As accountants, we are always being asked about tax and other liabilities which need to be paid over to the authorities, like HMRC, Companies House etc. One thing that I often talk about is the importance of planning for the tax that is due.
Most business owners will be well aware of the regular taxes, i.e. quarterly VAT, monthly PAYE and National Insurance Contributions if you have a payroll, and of course personal or corporation tax on the end-of-year profits.
What many business owners – especially those new to the game – often overlook is the benefit of setting up two bank accounts. One is to manage the business’s day-to-day banking, like paying suppliers, staff, etc. The other is a reserve account (often known as the “number two” or “saver” account); this account is where you can deposit all future monies required to settle the company’s tax, VAT and payroll liabilities. Many people overlook this simple step – and yet it can resolve so many problems.
I am sure many will recognise the old scenario of waiting for a payment to arrive from that stubborn customer, when in the meantime, your own suppliers are waiting to get paid. When you finally get paid, the temptation is to take the whole of that money and pay yourself some (of course!), and pay off your most pressing suppliers, contractors, etc. But hang on a minute! That payment included 20% for VAT, possibly 19% for corporation tax. And what about the PAYE and NICs due on your payroll? Essentially, this is the old “robbing Peter to pay Paul” scenario. And moreover, this pushes the problem down the line. Imagine getting to the end of the quarter, or year, and there’s no cash in the reserves to pay the VAT or tax when it falls due.
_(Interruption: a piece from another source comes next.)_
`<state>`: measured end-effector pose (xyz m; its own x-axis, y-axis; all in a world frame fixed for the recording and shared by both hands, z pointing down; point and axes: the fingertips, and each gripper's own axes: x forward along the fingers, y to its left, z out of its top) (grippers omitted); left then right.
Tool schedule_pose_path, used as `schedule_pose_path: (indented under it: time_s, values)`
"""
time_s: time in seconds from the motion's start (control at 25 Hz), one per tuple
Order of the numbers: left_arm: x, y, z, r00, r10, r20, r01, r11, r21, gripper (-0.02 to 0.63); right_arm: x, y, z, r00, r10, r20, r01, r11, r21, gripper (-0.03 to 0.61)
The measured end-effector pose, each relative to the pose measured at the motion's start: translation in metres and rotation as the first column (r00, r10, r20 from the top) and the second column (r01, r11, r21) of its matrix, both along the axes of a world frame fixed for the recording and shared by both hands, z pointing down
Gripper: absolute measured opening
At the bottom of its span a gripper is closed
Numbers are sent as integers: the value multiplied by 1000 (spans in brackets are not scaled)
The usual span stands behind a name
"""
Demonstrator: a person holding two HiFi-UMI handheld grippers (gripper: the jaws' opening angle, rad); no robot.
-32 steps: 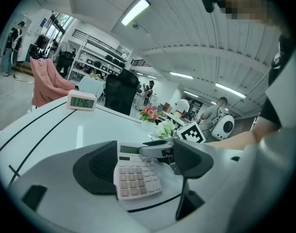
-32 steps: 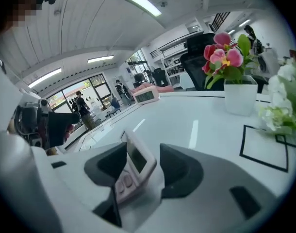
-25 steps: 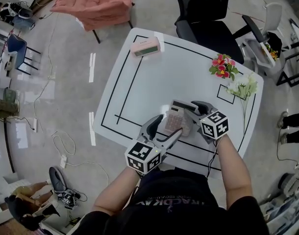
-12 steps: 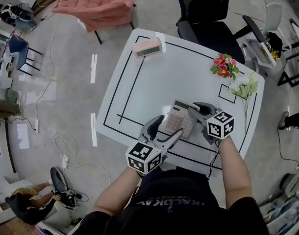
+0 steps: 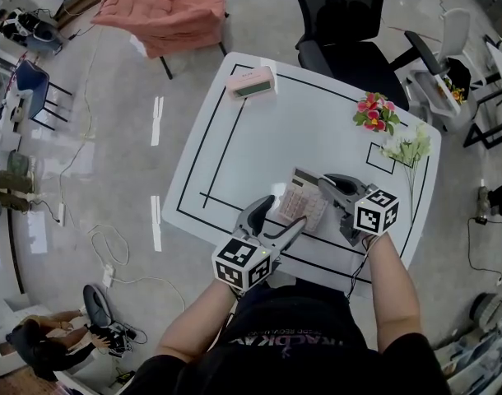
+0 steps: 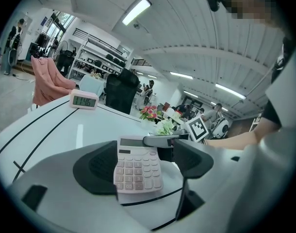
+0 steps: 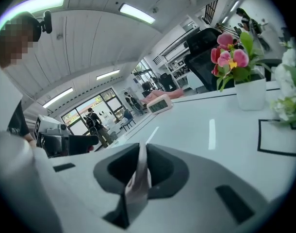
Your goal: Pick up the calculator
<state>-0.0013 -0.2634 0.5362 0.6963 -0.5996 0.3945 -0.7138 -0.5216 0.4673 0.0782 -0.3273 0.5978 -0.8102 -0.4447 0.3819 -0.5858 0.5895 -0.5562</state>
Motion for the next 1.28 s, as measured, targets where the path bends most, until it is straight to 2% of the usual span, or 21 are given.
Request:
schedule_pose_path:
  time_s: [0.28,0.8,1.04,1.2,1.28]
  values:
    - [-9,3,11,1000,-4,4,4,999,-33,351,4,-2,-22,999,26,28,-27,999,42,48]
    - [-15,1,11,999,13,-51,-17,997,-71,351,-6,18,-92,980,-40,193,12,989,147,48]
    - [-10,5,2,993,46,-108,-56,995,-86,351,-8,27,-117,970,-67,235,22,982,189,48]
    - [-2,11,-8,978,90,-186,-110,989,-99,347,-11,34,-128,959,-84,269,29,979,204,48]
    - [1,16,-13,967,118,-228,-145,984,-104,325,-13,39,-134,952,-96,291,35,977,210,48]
This is why I always recommend setting up a reserve bank account on day one. As soon as cash rolls in, it is wise to remember that not all of it belongs to the business. Some of it belongs to the tax man, and as such, should be immediately transferred to this secondary bank account. I realise people will be saying that this is not living in the real world, but I say that not being able to pay your taxes will soon wake up a business owner to the real world.
I strongly recommend speaking with your accountant to work out a guide as to how much you should be putting aside on a regular basis. For many, this is the beginning of cash-flow planning, and moreover, will enable the vast majority to keep on track, avoiding ‘robbing Peter to pay Paul”, and allowing the business owner to get on with growing their business.